Dem israelischen Kriegsausschuss, der kurz nach den Hamas-Anschlägen vom 7. Oktober gegründet wurde, gehören mehrere Minister an, zwischen denen es schon seit langem Meinungsverschiedenheiten gibt.
Foto: Oren Ziv/AFP/Getty Images.
Aufruf zur Wiederwahl
In seinem Interview behauptete Eisenkot, Israel brauche Neuwahlen, weil die Öffentlichkeit kein Vertrauen mehr in Netanjahus Führung habe.
Er wies auch Bedenken zurück, die gegen die Abhaltung nationaler Wahlen während des Kriegs im Land bestehen.
„Das mangelnde Vertrauen der Öffentlichkeit in die Regierung ist ebenso schwerwiegend wie der Mangel an Einigkeit in Kriegszeiten.“
„Wir müssen in den kommenden Monaten abstimmen und Wahlen treffen, um das Vertrauen der Menschen wiederherzustellen, denn im Moment fehlt uns dieses Element.
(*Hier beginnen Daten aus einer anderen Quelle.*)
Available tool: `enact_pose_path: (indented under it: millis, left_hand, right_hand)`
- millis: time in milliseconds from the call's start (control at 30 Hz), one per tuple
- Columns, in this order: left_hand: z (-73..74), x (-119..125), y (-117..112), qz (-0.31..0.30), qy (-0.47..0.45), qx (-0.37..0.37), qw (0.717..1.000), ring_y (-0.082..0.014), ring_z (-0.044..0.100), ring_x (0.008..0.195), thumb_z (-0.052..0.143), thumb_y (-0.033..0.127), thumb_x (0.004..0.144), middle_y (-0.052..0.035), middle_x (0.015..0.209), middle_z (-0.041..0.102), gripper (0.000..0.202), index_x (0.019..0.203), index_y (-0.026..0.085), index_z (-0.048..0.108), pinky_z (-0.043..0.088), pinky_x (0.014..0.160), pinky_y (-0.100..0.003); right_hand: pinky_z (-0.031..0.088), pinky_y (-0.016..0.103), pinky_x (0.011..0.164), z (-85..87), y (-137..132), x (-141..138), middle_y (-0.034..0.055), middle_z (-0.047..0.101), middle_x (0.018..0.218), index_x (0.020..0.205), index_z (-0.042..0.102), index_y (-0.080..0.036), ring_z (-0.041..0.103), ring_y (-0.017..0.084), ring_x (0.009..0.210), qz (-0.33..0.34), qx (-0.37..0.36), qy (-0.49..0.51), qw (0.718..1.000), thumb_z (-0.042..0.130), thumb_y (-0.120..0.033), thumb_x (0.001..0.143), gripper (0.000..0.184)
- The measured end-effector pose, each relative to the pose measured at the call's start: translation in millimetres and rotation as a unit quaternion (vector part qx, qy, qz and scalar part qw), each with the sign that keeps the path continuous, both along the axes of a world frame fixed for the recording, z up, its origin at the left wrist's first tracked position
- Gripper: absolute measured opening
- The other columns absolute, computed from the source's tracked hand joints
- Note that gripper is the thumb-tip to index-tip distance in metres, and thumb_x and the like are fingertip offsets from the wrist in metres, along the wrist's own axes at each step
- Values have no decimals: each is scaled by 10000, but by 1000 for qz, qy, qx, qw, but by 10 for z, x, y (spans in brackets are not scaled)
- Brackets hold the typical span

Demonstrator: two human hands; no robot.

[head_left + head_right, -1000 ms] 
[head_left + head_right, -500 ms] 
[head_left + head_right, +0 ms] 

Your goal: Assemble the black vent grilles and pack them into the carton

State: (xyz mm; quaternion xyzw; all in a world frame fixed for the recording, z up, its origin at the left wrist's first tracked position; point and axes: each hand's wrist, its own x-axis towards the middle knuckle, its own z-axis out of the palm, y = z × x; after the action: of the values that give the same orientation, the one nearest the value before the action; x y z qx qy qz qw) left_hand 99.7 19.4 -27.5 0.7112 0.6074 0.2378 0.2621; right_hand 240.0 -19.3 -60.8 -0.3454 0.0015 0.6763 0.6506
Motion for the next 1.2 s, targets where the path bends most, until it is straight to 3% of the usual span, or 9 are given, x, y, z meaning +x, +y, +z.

Der Staat Israel ist eine Demokratie und wir müssen uns nach einem so schwerwiegenden Ereignis fragen: Wie können wir weiterhin eine Führung akzeptieren, die für ein so massives Versagen verantwortlich ist?“
Yohanan Plesner, Direktor des Israelischen Instituts für Demokratie (IDI) in Jerusalem, sagte, das Kriegskomitee sei zwar eingerichtet worden, um Einigkeit zu demonstrieren, es könne aber „nicht darüber hinwegtäuschen, dass es viele Meinungsverschiedenheiten hinsichtlich der Politik und Methoden gibt“. Er sagte auch, dass diese Risse bereits begonnen hätten, sichtbar zu werden.
Da der Krieg nun schon 100 Tage andauert, sei es unvermeidbar, dass es zu Spaltungen kommt, sagt Reuven Hazan, Politikwissenschaftler an der Hebräischen Universität von Jerusalem. „Und diese Spaltungen sind entstanden.“ „Die Grenzen zwischen den beiden Seiten werden immer tiefer“, sagte er.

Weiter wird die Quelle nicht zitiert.